Hintergrund und Forderungen
Der Hintergrund dieser Forderung ist die rapide sinkende Kinderzahl in Ostdeutschland, die zu Schließungen von Einrichtungen führen könnte. Gleichzeitig sei der Erhalt von Qualitätsstandards wie Betreuungsschlüsseln gefährdet. Die Arbeitsgruppe „Kita Ost“ fordert in einem Papier, dass die im Kita-Qualitätsgesetz verankerten Bundesmittel für personal und Qualifikation auch nach 2027 in gleicher Höhe weiterfließen. Für thüringen bedeutet das rund 39 Millionen Euro pro Jahr.
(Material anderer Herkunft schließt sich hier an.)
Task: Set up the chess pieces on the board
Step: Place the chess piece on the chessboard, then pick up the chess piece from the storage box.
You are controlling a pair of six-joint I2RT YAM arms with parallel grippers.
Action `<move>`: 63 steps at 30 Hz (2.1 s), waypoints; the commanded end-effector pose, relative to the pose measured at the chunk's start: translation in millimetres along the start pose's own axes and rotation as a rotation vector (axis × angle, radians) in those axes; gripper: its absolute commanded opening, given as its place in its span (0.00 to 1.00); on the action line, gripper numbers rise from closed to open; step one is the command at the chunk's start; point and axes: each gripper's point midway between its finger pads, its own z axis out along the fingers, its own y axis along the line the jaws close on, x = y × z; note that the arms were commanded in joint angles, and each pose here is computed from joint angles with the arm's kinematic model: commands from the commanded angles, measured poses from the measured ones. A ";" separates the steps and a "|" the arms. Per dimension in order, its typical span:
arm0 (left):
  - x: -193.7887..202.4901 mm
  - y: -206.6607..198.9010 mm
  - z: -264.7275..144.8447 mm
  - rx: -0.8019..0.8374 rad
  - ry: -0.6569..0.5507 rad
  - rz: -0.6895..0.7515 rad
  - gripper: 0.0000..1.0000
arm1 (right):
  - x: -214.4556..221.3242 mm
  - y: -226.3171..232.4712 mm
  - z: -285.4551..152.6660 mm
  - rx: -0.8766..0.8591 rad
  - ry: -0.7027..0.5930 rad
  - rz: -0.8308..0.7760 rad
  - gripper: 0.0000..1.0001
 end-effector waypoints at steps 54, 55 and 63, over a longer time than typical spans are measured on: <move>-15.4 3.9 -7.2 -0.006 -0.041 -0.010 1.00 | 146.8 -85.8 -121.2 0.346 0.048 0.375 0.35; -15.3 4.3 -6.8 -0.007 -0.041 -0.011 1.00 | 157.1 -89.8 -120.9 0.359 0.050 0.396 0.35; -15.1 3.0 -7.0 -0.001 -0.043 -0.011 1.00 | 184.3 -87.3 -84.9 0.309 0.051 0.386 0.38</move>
Besondere Herausforderungen
Die Politiker betonen, dass ostdeutsche Kitas mit längeren Öffnungszeiten, weniger Schließtagen und höheren Betreuungsquoten bei Unter-Dreijährigen andere Herausforderungen haben als Einrichtungen im Westen.Das Forderungspapier wurde an Bundesbildungsministerin Karin Prien (CDU) übermittelt. Die SPD-Arbeitsgruppe besteht aus Fachsprechern aus Brandenburg, mecklenburg-Vorpommern, Sachsen, Sachsen-Anhalt und Thüringen.